YOUR OBJECTIVE -> Retrieve all lines below that have the string "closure".

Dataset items
==========
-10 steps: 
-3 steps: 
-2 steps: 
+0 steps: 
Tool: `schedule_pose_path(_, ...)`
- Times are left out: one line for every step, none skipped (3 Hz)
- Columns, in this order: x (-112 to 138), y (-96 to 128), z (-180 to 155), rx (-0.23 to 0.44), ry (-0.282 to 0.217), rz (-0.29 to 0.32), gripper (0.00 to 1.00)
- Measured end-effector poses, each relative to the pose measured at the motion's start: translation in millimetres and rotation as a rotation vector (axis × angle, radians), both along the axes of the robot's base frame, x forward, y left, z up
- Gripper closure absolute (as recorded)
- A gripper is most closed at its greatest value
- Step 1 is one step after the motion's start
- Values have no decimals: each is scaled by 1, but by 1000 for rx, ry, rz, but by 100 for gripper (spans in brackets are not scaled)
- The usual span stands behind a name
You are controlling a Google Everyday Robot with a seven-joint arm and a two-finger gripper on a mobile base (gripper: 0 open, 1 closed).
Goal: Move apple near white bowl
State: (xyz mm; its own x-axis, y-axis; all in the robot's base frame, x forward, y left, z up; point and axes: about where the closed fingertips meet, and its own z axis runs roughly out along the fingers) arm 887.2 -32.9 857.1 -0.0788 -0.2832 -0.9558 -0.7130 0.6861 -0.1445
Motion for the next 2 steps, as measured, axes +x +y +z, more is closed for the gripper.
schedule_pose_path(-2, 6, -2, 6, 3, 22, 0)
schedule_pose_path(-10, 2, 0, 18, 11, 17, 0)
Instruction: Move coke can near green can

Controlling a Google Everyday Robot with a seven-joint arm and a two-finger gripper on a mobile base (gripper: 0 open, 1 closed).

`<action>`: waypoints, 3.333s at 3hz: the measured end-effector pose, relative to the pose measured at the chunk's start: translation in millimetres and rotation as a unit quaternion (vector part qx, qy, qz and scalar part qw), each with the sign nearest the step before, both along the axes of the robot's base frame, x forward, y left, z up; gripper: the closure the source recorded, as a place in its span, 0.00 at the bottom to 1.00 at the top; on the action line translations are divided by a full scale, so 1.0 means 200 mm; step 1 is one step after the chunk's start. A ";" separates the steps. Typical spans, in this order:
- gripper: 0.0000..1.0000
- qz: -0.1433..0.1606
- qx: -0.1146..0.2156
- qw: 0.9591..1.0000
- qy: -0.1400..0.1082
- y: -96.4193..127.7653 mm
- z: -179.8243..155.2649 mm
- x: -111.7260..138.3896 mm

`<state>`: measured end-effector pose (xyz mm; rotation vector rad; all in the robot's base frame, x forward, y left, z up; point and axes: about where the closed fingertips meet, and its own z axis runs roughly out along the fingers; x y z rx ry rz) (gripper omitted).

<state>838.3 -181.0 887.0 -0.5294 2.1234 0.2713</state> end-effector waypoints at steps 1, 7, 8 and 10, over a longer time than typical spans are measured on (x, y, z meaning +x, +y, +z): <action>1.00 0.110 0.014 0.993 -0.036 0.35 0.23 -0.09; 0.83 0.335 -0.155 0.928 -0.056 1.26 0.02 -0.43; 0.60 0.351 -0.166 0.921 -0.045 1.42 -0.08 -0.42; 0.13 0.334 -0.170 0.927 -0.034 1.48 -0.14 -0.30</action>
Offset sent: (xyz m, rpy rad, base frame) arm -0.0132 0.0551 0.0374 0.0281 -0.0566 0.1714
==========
THE COMPLETED TASK ->
- Gripper closure absolute (as recorded)
`<action>`: waypoints, 3.333s at 3hz: the measured end-effector pose, relative to the pose measured at the chunk's start: translation in millimetres and rotation as a unit quaternion (vector part qx, qy, qz and scalar part qw), each with the sign nearest the step before, both along the axes of the robot's base frame, x forward, y left, z up; gripper: the closure the source recorded, as a place in its span, 0.00 at the bottom to 1.00 at the top; on the action line translations are divided by a full scale, so 1.0 means 200 mm; step 1 is one step after the chunk's start. A ";" separates the steps. Typical spans, in this order:

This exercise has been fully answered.